極道シングルファザーの甘く危険な独占愛
「すいませんって! 悪気は無かったんすよ……」
「口にして良いことと悪いことがあるだろうが」
「いや、でも普通そう思いません? 男女がホテルで一晩一緒にいたんすよ?」
「状況によるだろうが」
「いやいや、それなら尚更――」

 反射的に言い返しかけた乙哉だったが、途中で言葉を飲み込んだ。

「……何だ?」

 訝しげな視線を向けられた乙哉は気まずそうに頬を掻く。

「いや、その……羽衣子ちゃん相手だと昴さんって思った以上に紳士なんだなって」
「はあ?」
「い、いや! 何でもないっす!」

 鋭く睨まれて乙哉は降参とばかりに慌てて両手を振った。

「本当にすいませんでした! もう余計なこと言わないんで!」

 そう言い残すと逃げるように家の中へ駆け込んでいく。

 乙哉が家の中へ入って行った後、静かになった庭先で昴は額を押さえながらもう一度深く息を吐いた。

「ったく乙哉の奴、余計なことを」

 思わず零れた愚痴は誰に聞かれることもなく風に乗って消えていく。

 普段なら適当に流せる話だったが今回はそうもいかない。

 羽衣子の反応があまりにも分かりやすかったからだ。

 まあ、見るからに耐性も無さそうな羽衣子があんな話を聞かされれば意識するのも無理はないだろう。

「……はぁ」

 三度目の溜め息を吐いた、その時、玄関の扉がそっと開いた。

「昴……さん?」

 そこには恐る恐る顔を覗かせた羽衣子の姿が。

「どうした?」
「あの……お茶、淹れたんですけど……」

 未だどこか落ち着かない様子を見ると、まだ意識しているらしい。

 昴は内心で乙哉を一発殴りたい気分になった。

「分かった。
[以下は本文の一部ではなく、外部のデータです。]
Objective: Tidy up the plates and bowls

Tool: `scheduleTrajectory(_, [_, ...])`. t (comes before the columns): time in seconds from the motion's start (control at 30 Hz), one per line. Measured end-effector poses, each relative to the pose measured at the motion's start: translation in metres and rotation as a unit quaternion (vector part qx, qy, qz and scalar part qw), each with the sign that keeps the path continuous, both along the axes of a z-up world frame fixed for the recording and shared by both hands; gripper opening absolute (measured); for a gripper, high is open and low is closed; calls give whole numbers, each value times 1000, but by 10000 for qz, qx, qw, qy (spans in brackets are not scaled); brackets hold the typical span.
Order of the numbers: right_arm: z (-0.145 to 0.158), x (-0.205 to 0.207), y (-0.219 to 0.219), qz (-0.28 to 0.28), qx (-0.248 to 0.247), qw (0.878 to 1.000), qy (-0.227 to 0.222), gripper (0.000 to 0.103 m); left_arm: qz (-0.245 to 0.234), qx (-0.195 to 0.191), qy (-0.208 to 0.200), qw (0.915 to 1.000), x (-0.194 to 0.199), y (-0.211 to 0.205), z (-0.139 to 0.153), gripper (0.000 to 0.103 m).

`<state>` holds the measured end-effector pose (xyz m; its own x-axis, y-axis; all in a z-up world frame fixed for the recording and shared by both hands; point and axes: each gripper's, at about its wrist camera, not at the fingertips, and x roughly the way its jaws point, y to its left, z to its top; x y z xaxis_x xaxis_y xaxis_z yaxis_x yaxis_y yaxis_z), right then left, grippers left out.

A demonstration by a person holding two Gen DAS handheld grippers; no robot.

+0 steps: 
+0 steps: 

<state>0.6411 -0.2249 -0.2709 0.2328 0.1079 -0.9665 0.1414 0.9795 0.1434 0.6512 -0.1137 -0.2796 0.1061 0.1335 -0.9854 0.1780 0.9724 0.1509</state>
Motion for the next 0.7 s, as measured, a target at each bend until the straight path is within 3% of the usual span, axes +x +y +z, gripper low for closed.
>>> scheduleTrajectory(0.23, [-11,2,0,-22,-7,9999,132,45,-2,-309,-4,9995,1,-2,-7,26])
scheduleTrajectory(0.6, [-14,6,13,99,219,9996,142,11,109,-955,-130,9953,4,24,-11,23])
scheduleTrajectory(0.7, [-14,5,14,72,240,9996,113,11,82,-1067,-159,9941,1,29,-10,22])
今行く」
「は、はい」

 昴が返事をすると羽衣子は安心したような表情を浮かべ、先に家の中へ戻ろうとしたところでふいに振り返った。

「あの……」
「何だ?」

 羽衣子は少し迷うように視線を彷徨わせた後、

「……すみません……さっきはよそよそしい態度を取ってしまって……」
「…………」
「その……私……」

 必死に弁解しようとする羽衣子を前に昴は、

「別に怒ってる訳じゃない。ただ、乙哉には発言に気をつけるよう、きちんと言っておいたがな」
「…………っ!」
「アイツの言ったことは気にするな。ほら、お茶が冷めるんだろ」
「あ、はい!」

 これ以上考えたところで仕方がないと、昴は羽衣子と共に家の中へ入って行った。